Joshua Cranmer pidgeot18 at gmail.com
Mon Jul 22 16:39:03 PDT 2013


On 7/22/2013 5:12 PM, Sean Silva wrote:
> On Mon, Jul 22, 2013 at 2:27 PM, Joshua Cranmer <pidgeot18 at gmail.com 
> <mailto:pidgeot18 at gmail.com>> wrote:
>
>     On 7/22/2013 3:26 PM, Sean Silva wrote:
>
>         In dealing with game teams, each one may use a different
>         (possibly custom/private) build system/mashup of build
>         systems, many of which are closed source/proprietary (e.g.
>         MSBuild.exe from Visual Studio). I'm trying to come up with a
>         solution that will work independently of the build system, or
>         at least with as few assumptions as possible (things like
>         "they have access to their final build products, since
>         otherwise how would they run them" and "they can modify the
>         compiler flags").
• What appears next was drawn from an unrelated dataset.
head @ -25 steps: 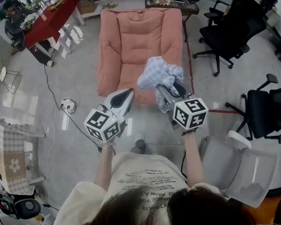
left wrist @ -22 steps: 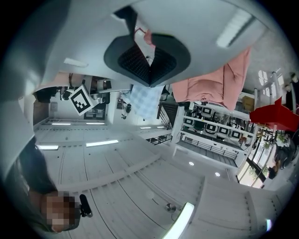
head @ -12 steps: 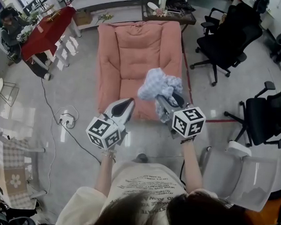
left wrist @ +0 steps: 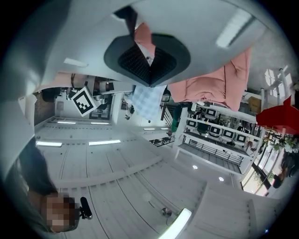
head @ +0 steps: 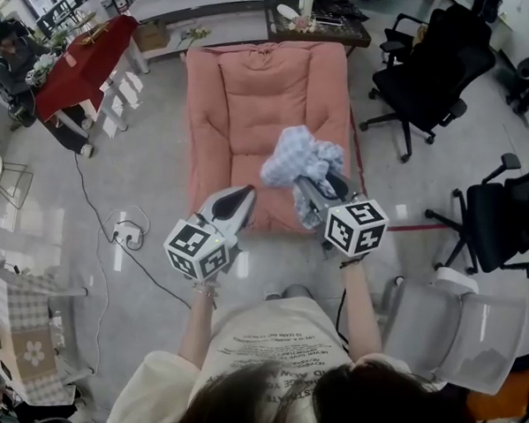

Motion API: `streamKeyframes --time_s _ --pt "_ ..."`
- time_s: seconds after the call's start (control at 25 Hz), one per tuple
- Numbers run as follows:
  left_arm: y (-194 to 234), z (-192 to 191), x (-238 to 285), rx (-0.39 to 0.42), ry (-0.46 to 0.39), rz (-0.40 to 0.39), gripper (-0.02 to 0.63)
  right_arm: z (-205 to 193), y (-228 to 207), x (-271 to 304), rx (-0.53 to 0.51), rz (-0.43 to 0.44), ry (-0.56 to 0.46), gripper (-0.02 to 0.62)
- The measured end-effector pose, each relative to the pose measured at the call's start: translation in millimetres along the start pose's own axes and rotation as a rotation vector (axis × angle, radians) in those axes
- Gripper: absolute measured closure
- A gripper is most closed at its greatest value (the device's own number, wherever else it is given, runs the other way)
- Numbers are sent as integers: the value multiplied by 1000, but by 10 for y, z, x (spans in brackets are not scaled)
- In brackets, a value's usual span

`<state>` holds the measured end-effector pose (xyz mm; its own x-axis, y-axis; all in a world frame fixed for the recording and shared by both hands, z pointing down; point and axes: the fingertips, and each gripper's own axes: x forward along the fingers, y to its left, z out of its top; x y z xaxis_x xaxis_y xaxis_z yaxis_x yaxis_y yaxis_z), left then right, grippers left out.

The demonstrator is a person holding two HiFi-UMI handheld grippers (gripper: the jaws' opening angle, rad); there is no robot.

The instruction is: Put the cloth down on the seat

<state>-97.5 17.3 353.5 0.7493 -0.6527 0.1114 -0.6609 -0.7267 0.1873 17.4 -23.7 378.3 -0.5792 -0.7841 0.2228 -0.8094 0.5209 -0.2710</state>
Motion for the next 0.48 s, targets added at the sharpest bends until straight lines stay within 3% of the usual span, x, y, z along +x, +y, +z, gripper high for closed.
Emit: streamKeyframes --time_s 0.48 --pt "333 -52 28 -49 -5 20 620 -6 -1 296 1 7 37 413"
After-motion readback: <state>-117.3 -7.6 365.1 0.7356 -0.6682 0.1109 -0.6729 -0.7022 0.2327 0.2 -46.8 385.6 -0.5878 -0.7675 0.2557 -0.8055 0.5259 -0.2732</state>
Like I said in the OP, I was able to rapidly
>         extract a compilation database from a completely unfamiliar
>         (closed-source, proprietary) build system (that I still don't
>         understand!).
>
>
>     The implicit assumptions for your approach amount to the following:
>     1. The user can make their build system use clang.
>     2. The user can make their build system add compiler flags to clang.
>     3. The user can find all of the final build products.
>     4. The build system does not mutilate binaries for the final build
>     products in a way that would render this unnecessary, or if this
>     is false, the build system retains an intermediate copy of the
>     products that has not yet been mutilated, and these intermediate
>     copies can be checked.
>     5. The binary targets are capable of having this information, and
>     capable of having this information extracted from this easily.
>     6. Adding this extra information would not cause the build system
>     to fail.
>     7. The user is willing to add all of this extra information to
>     their final build products, or to apply a post-processing step to
>     extract all of this extra information.
>     8. The set of all build steps may be found in the union of all
>     final build products.
>
>     Number 3 can be less trivial than it seems, particularly if you
>     don't think to add de-duplication steps.
>
>
> I think I have already adequately addressed this issue. See my 
> responses to Manuel and David Blaikie.
>
>     Number 4 is definitely not universally true (I've used some build
>     systems which mutilate the final product into a custom binary
>     format)--and may be generally false in the embedded world.
>
>
> I have already presented one scheme where the data is embedded as a 
> single, otherwise-unremarkable string literal. Consider the absurdity 
> of a scenario where the build system can fail to carry a string 
> literal though into the final build product (for all it knows, it is 
> being used as the argument to printf). The only case I can think of 
> that would make this difficult is one where the final build product is 
> being e.g. compressed/encrypted, in which case an 
> uncompressed/unencrypted version is highly likely to be around in a 
> well-defined location (do you know of any real setup where this is not 
> the case?).

It depends on what you mean and what you consider "valid" as a build 
system. In one scenario, what I'd have access to is this: 
<http://ftp.mozilla.org/pub/mozilla.org/mobile/tinderbox-builds/mozilla-central-android-x86/1374500809/>. 
The main binaries are compressed via some format that file is not able 
to tell me.
>
>     Number 5 I think may be iffy, and I can think of situations to
>     make number 6 not true.
>
> Again, I'm not aware of any build system that will not respect a 
> string literal that the compiler embeds as being necessary. The number 
> of scenarios where the scheme will work is therefore a superset of the 
> cases where printf is available, for example.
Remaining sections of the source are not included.